Requirement:
In the entries below, tally the lines that contain the string "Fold", then state that number alone.

Extracted records:
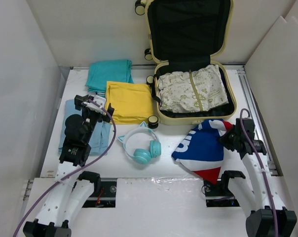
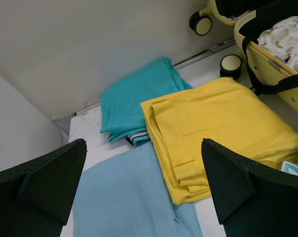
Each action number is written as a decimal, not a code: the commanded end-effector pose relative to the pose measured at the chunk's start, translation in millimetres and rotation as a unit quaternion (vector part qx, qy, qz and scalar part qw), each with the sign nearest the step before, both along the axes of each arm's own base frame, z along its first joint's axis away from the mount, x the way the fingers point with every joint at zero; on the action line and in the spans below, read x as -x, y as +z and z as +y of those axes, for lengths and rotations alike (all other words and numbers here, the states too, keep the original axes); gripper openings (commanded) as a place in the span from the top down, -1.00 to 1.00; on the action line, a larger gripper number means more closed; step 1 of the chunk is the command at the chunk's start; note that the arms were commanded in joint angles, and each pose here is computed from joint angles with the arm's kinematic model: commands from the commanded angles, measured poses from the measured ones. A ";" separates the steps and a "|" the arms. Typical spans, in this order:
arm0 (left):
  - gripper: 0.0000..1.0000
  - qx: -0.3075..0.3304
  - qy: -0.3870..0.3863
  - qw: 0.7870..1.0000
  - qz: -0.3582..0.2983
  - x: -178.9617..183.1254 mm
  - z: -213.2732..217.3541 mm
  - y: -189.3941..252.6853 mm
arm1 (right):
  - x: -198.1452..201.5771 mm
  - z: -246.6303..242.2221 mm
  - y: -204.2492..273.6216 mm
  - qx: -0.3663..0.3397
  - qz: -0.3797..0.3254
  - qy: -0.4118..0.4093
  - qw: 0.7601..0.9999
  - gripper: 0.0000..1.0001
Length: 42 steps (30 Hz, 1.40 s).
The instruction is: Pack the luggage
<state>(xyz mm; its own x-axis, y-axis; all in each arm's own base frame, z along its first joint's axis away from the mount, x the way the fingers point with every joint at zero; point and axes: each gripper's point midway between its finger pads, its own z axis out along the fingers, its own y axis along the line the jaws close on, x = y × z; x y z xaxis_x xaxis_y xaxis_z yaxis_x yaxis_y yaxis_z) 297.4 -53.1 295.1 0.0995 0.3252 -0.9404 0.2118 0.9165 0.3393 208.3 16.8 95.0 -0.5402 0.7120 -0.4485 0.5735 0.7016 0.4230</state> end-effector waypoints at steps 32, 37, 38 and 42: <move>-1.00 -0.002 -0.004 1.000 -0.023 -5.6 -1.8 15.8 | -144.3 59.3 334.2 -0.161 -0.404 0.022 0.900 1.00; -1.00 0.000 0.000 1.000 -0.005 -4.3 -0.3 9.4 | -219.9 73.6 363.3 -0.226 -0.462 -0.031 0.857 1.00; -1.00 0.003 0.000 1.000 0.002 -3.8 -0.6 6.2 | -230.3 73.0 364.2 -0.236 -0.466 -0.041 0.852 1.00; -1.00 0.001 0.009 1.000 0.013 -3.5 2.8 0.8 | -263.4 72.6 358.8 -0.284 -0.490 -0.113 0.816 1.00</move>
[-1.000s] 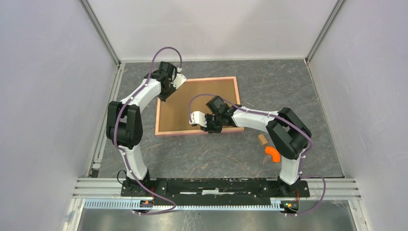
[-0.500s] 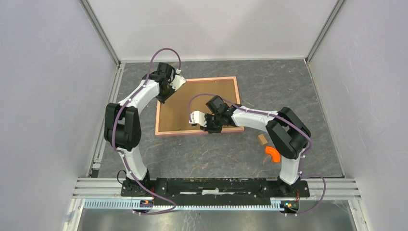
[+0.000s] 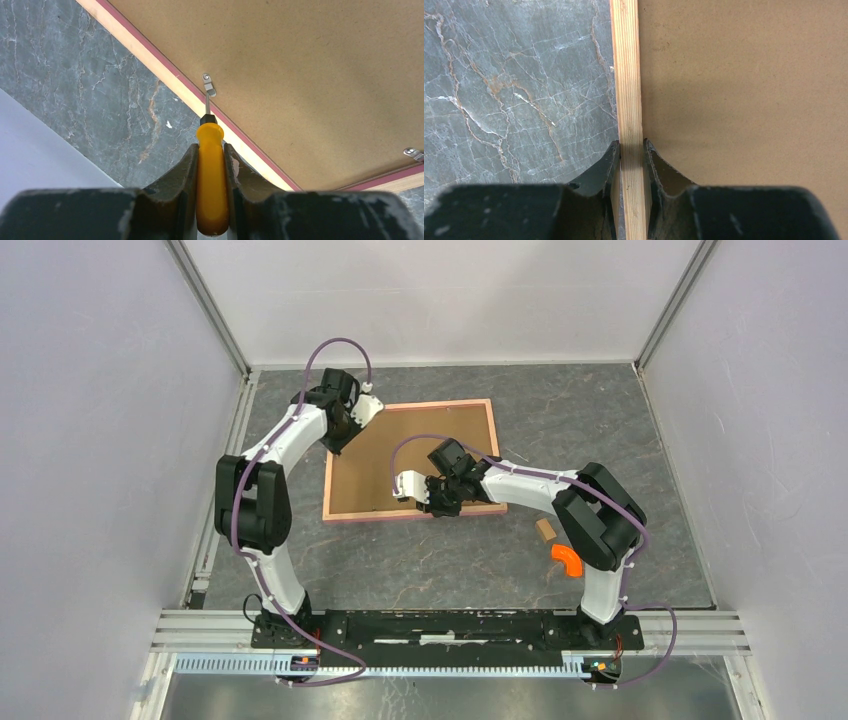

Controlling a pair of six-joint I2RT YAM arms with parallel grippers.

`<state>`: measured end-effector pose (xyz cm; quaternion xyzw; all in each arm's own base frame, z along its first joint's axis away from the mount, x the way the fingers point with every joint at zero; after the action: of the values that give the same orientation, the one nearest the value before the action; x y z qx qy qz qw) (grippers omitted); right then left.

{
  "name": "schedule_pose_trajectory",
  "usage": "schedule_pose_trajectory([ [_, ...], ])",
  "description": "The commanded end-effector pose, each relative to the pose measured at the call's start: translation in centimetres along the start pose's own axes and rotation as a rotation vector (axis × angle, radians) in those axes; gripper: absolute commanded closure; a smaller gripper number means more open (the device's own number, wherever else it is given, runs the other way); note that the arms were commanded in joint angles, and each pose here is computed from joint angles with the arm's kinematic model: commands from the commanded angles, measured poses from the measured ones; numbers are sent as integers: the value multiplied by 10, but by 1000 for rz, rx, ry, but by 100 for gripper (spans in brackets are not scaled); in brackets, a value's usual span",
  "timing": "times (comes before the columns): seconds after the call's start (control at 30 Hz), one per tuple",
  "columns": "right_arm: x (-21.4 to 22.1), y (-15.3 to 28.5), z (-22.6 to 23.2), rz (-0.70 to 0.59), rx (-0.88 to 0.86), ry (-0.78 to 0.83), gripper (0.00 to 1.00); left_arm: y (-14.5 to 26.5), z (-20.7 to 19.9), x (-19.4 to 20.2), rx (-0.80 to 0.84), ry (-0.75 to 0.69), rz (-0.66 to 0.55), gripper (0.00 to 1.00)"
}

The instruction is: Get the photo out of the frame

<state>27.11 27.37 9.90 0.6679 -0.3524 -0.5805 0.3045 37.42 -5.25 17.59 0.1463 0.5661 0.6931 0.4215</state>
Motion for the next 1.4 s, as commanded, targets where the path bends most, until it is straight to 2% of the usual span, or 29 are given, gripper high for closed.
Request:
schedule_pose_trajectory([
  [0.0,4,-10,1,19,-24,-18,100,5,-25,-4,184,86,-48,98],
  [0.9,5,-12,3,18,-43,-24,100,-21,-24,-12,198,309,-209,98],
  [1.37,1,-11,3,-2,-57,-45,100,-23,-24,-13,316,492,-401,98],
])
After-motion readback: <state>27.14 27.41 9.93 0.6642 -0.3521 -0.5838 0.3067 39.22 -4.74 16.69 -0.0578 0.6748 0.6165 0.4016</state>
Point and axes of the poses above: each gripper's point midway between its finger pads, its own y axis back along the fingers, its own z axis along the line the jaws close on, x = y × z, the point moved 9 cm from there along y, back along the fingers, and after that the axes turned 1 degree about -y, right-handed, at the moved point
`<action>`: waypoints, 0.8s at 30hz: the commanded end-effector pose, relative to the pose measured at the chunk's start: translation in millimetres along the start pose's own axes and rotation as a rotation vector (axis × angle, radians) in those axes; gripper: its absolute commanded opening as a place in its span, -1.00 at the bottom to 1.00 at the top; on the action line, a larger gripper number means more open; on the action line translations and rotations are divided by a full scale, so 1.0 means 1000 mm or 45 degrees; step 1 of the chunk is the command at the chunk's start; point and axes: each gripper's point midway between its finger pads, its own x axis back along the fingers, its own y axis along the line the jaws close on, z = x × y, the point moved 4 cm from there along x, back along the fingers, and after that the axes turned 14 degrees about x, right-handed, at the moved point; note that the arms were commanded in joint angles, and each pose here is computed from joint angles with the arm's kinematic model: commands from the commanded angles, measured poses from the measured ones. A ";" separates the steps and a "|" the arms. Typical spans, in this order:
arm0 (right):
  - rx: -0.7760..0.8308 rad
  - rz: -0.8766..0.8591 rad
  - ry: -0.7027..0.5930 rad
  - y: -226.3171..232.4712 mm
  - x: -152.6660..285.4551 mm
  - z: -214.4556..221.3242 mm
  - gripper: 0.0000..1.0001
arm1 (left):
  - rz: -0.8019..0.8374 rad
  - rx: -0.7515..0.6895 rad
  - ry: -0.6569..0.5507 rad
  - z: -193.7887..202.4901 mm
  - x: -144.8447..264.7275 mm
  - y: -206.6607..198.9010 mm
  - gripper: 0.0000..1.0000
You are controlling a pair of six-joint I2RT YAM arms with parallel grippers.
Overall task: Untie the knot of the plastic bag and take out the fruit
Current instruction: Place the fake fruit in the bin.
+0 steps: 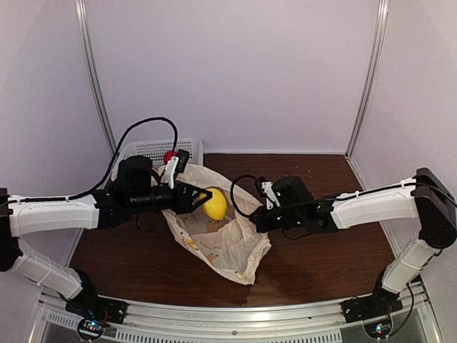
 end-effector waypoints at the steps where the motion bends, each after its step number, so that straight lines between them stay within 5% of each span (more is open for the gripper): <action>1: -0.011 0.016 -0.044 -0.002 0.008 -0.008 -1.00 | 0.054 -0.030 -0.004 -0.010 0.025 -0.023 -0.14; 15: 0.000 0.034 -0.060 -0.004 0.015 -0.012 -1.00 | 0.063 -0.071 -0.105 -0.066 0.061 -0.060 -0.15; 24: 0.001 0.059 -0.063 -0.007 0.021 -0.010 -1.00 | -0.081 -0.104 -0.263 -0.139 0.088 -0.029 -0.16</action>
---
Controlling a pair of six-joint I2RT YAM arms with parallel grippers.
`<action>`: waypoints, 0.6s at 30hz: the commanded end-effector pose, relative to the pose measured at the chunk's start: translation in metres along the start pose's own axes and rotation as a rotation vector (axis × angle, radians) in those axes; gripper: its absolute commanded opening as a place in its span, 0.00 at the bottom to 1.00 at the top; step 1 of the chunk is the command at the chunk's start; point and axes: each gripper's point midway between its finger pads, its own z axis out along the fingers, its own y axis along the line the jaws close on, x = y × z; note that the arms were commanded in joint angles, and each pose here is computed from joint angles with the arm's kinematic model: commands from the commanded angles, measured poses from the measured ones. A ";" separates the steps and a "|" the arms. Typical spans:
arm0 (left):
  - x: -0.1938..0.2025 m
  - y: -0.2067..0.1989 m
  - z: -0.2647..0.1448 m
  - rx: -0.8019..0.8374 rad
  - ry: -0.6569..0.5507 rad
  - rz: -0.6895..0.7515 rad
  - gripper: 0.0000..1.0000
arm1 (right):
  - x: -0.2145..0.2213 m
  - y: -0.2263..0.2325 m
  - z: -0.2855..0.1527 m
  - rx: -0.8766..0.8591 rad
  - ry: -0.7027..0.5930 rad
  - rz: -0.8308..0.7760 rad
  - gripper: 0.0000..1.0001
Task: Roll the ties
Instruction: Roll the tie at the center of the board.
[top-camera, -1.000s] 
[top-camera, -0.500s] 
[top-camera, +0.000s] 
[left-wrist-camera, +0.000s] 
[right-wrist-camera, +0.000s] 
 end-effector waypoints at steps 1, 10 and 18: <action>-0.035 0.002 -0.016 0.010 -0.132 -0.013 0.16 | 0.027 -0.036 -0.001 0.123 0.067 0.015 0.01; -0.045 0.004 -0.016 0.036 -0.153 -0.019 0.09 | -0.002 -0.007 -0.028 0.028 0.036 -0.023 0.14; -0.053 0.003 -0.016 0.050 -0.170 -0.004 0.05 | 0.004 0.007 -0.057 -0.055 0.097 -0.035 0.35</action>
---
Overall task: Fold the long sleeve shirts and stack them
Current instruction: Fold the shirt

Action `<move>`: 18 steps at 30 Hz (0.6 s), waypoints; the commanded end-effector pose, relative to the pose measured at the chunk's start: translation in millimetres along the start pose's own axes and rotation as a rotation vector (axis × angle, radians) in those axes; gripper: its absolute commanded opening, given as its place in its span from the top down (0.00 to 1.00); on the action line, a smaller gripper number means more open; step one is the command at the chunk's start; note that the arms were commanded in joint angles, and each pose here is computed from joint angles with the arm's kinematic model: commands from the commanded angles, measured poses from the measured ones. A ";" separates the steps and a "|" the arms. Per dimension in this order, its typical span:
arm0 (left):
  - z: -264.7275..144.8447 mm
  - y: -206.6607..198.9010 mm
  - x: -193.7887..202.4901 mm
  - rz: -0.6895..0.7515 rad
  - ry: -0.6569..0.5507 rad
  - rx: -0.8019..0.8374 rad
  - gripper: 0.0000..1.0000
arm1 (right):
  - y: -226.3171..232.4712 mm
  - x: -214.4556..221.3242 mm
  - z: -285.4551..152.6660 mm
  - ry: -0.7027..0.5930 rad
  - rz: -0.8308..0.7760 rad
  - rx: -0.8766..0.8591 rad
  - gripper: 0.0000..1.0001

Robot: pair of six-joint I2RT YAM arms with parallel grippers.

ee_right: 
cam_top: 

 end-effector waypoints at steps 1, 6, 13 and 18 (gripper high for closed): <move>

Expected answer:
2